Gerade bei so einem schwer- wiegenden Fall wie beim 22-Millionen-Debakel um „Sport-Concept“ haben die Bürger das Recht, genau zu wissen, wer wann welche Fehler hier gemacht hat. Schließlich geht es auch um Geld, das der Allgemeinheit, den Oberhausener Bürgern entzogen worden ist. Deshalb müsste eigentlich das Gutachten der unabhängigen Beratungsgesellschaft PwC für alle Bürger veröffentlicht werden - auch als Beweis für die Mitschuld oder Unschuld des Verwaltungsrats.
Stattdessen durften selbst Verwaltungsratsmitglieder das Gutachten nur einsehen - sie erhielten es nicht ausgehändigt. Kopien gibt es nur mit Personen-bezogenem Druck.

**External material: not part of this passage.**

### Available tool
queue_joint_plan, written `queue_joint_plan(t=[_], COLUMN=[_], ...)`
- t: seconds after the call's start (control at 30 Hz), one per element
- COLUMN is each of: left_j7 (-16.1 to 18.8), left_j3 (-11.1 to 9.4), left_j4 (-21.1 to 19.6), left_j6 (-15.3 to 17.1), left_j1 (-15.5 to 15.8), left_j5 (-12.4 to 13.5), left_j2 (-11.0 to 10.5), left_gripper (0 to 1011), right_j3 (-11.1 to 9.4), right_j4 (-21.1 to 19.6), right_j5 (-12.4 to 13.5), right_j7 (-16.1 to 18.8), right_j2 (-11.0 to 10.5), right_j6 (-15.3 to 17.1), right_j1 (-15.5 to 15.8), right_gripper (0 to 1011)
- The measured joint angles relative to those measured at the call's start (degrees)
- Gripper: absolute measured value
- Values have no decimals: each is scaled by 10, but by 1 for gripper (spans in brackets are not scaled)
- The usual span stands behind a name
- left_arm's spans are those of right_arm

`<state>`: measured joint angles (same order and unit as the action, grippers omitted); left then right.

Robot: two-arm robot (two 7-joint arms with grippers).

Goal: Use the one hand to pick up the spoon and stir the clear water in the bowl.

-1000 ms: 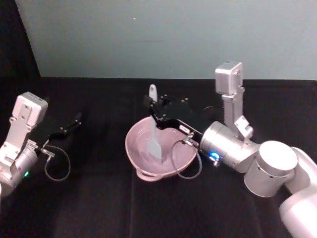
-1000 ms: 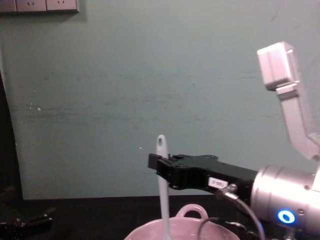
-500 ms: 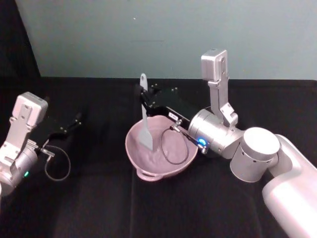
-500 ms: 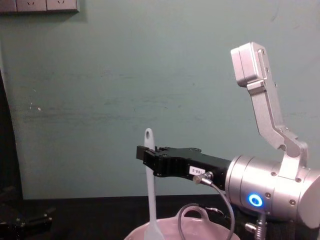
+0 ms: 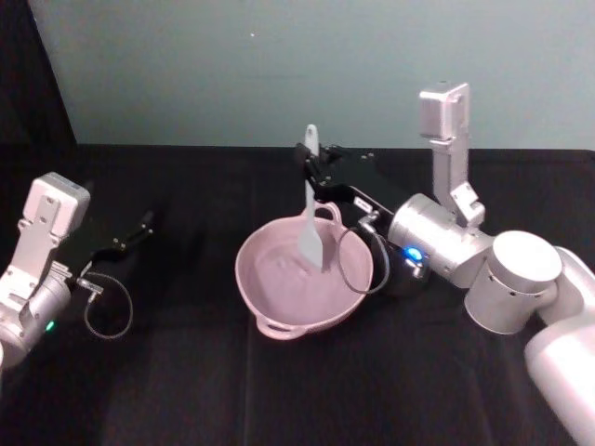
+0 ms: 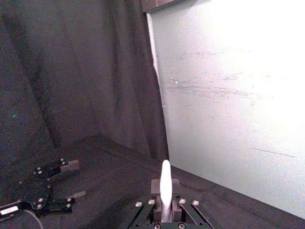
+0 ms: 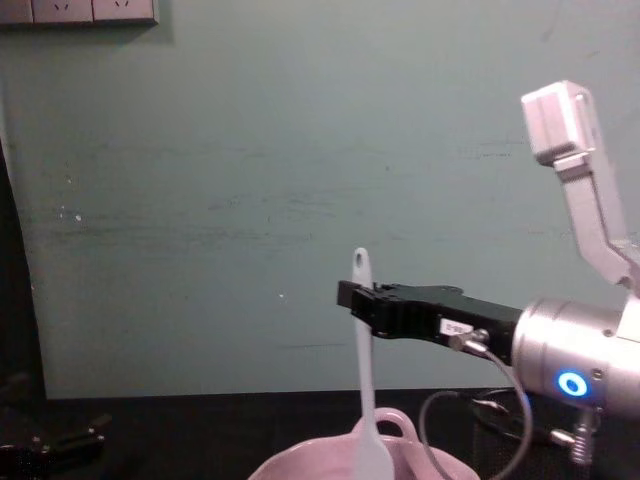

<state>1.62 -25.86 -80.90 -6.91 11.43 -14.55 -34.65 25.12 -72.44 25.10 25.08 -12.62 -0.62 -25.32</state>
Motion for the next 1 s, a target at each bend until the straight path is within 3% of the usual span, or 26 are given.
queue_joint_plan(t=[0.33, 0.57, 0.8, 1.0], left_j7=[0, 0, 0, 0], left_j3=[0, 0, 0, 0], left_j4=[0, 0, 0, 0], left_j6=[0, 0, 0, 0], left_j1=[0, 0, 0, 0], left_j5=[0, 0, 0, 0], left_j2=[0, 0, 0, 0], left_gripper=[1011, 1011, 1011, 1011], right_j3=[-12, -5, 14, 29], right_j4=[-58, -90, -94, -72], right_j5=[7, 10, 7, 3], right_j7=[-3, 1, 5, 6], right_j2=[-32, -40, -29, -9], right_j6=[10, 12, 12, 11], right_j1=[44, 64, 62, 46], right_gripper=[116, 116, 116, 116])
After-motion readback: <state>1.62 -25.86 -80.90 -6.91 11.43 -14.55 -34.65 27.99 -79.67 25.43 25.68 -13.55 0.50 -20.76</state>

Die Geheimnistuerei wird mit dem Bankgeheimnis, dem Sparkassengesetz und dem Persönlichkeitsschutz all der Menschen begründet, die in dem Gutachten mit vollen Namen genannt sind. Die Verwaltungsräte seien zur Verschwiegenheit verpflichtet - und Juristen der verschiedenen beteiligten Kräfte warteten nur auf einen Fehler, um Schadenersatz zu fordern, heißt es.